[boost] Re: Re: Using Serialization for binary marshalling

5 May 2004

      Matthias Troyer wrote:
...
Brian Braatz wrote:
...
Question- I was just looking for clarification. Does the boost
serialization library allow me to have objects on different platforms
stream to each other?
You will need two ingredients:
1.) a binary portable archive, e.g. the CDR or XDR archives discussed
2.) replacements for the serialization of the standard containers,
since the ones provided by Robert store the sizes as int (instead of a
portable integer type). One possibility would be to have a traits type
in the serialization for these containers, which defaults to int (or
better yet std::size_t) but which could be specialized for the portable
archives.
Why is it not possible to store an 'int' in a portable binary archive?

If I understand XDR properly, RFC 1014 defines an implicit mapping between C
datatypes and XDR datatypes such that int maps onto 'Signed Intger',
unsigned maps onto 'Unsigned Integer' and so on.  All of the XDR stream
functions in the RPC toolkits use this mapping too.  If the target platform
has an int type that does not correspond to a XDR 'Signed Intger' then too
bad, only the common subset of values will be available to the program.
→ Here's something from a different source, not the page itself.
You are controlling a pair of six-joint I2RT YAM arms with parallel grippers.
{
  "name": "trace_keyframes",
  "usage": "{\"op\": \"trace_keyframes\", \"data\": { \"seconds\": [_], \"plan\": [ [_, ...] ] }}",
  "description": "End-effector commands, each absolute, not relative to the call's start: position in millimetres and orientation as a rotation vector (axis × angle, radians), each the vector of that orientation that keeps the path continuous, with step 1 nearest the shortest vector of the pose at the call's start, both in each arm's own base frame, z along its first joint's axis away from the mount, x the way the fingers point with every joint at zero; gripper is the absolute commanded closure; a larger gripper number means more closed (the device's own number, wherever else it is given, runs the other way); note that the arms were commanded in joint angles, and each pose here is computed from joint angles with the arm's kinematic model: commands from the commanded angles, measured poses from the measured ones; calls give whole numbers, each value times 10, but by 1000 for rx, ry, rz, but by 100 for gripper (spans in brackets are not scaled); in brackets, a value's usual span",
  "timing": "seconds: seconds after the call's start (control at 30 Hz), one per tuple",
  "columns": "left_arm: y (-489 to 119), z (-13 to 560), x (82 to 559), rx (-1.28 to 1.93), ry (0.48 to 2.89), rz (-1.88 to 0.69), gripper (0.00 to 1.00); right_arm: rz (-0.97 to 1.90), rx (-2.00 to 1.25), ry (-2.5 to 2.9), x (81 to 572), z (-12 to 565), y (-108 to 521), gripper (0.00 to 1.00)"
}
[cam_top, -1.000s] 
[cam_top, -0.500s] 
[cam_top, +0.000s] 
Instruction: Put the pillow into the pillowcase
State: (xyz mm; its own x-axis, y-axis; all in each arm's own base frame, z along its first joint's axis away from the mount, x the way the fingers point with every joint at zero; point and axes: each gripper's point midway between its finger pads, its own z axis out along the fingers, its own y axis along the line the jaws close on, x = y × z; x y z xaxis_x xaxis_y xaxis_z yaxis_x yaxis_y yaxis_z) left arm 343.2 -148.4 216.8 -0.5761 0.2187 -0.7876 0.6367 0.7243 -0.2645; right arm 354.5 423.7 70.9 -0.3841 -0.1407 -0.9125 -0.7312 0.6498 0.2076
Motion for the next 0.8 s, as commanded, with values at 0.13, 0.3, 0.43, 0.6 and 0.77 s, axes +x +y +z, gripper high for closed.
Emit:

If the boost serialization library chooses a different mapping -- AFAICT the
suggestions so far have been to use
int_32 -> Signed Integer
int_64 -> Hyper Integer
and so on -- then this violates the usual XDR mapping and there is no chance
that the resulting program would be wire-compatible with anything other
than itself (and possibly not even then, if it is compiled on a platform
that doesn't have int_64, for example).

Requiring that the only types that can be portably serialized are the
fixed-size typedefs is far too high a burden IMHO.  There is no way to do a
compile-time (or even a runtime) check that some user hasn't accidentally
serialized an 'int' - except that it will mysteriously break on some
platform.  And what if you already have a std::vector<int> that you want to
serialize?  Should the user really be required to copy it into a
std::vector<int_32> first?

It seems to me, there are two mutually exclusive (incompatible) choices for
a binary archive.  Either specify mappings for the builtin types int -> X,
long -> Y etc and use only those types (no serializing a size_t or int_32),
*OR* specify mappings between fixed-size types int_32 -> X, int_64 -> Y etc
and use only those types (no serializing a size_t or a plain builtin). 
Better make a choice now and be consistent, because changing it later will
be a nightmare.

My clear preference is the first option.  In my own serialization code
(which I hope one day to layer on top of boost serialization), I define
serveral formats [currently 3, XDR, LE_LP32 (little-endian 32-bit pointers
& long, as in x86) and LE_LP64 (little-endian 64-bit pointers & long, as in
alpha)], as in the following pseudo-code:

struct XDR_tag {};
struct LE_LP32_tag {};
struct LE_LP64_tag {};

template <typename FormatTag> struct Mapping;

// XDR mapping

template <> struct Mapping<XDR_tag>
{
   typedef uint_32 size_type; 

   template <typename T> struct BuiltinTypeToStreamType;

   template <> struct BuiltinTypeToStreamType<int>
   {
      // int maps onto signed 32 bits in XDR
      typedef int_32 type;
   };

   template <> struct BuiltinTypeToStreamType<long>
   {
      // long maps onto signed 32 bits in XDR
      typedef int_32 type;
   };
   // ...
};

// LE_LP64 mapping

template <> struct Mapping<LE_LP64_tag>
{
   typedef uint_64 size_type; 

   template <typename T> struct BuiltinTypeToStreamType;

   template <> struct BuiltinTypeToStreamType<int>
   {
      typedef int_32 type;
   };

   template <> struct BuiltinTypeToStreamType<long>
   {
      typedef int_64 type;
   };
   // ...
};

The serialization functions map type T to
Mapping<Format>::BuiltinTypeToStreamType<T>::type, which are then converted
to the appropriate endianness and sent to the stream.  Low-level stuff that
cares about size_t can use Mapping<Format>::size_type (the serialization of
std containers does this).  The only place where the fixed-size types
appear is in the intermediate phase before hitting the stream.  They don't
need to be typedefs for builtin types, the only requirement is that the
buffer knows how to stream it.

I also have some types (not typedefs!) to represent fixed-size integers if
that is required - they just get mapped into the corresponding size type of
the binary format.  I've found thta I havn't used them much though.  It
would be possible to do something similar for size_t (which appears a lot,
of course).  This would be simpler than looking into the Mapping<Format>
traits, but I havn't implemented that yet.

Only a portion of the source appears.